» **Exercise instructions**: From the records below, copy out exactly the lines from the one containing "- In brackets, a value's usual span" to the one containing "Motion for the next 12", both included. Add nothing else.

Records from a data source
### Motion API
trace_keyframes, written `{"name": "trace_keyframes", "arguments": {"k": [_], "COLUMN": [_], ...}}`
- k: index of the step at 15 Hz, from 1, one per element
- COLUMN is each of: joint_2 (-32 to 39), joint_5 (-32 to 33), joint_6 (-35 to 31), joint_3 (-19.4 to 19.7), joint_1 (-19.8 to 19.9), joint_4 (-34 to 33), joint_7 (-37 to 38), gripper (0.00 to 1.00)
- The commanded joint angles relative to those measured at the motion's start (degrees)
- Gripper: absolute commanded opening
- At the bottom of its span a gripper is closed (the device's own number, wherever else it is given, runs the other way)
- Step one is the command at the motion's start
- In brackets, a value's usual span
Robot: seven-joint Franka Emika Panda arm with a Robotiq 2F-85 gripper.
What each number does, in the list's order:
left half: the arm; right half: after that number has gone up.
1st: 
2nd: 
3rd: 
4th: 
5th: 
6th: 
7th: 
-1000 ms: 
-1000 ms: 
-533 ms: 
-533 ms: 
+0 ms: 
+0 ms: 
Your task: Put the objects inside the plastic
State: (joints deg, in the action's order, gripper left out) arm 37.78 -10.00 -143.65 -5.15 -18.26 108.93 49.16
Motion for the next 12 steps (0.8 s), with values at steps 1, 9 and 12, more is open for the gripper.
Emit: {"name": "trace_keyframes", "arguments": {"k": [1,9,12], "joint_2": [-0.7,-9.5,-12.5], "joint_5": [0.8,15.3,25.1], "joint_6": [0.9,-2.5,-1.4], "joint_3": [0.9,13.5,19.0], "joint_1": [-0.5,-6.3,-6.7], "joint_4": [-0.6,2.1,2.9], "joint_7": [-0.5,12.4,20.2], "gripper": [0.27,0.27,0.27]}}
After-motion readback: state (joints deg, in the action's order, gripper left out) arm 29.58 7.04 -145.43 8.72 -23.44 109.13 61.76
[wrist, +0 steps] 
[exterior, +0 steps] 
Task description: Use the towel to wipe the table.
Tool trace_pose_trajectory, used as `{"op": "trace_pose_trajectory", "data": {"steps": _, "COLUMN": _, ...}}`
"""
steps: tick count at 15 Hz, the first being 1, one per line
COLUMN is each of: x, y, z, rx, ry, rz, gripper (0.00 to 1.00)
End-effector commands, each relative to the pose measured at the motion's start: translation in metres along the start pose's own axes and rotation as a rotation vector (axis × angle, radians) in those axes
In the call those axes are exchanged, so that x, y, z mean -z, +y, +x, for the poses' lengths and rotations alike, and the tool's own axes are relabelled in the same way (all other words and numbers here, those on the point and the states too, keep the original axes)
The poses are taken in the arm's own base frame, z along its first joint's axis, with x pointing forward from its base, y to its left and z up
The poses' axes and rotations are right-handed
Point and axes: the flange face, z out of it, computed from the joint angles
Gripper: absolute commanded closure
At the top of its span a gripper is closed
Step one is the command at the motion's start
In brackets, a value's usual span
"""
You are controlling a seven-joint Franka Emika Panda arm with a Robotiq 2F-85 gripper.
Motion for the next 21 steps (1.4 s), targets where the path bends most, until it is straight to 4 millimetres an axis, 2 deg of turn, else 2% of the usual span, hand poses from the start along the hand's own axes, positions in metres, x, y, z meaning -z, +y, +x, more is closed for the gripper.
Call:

» **Result of the task**:
- In brackets, a value's usual span
Robot: seven-joint Franka Emika Panda arm with a Robotiq 2F-85 gripper.
What each number does, in the list's order:
left half: the arm; right half: after that number has gone up.
1st: 
2nd: 
3rd: 
4th: 
5th: 
6th: 
7th: 
-1000 ms: 
-1000 ms: 
-533 ms: 
-533 ms: 
+0 ms: 
+0 ms: 
Your task: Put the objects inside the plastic
State: (joints deg, in the action's order, gripper left out) arm 37.78 -10.00 -143.65 -5.15 -18.26 108.93 49.16
Motion for the next 12 steps (0.8 s), with values at steps 1, 9 and 12, more is open for the gripper.

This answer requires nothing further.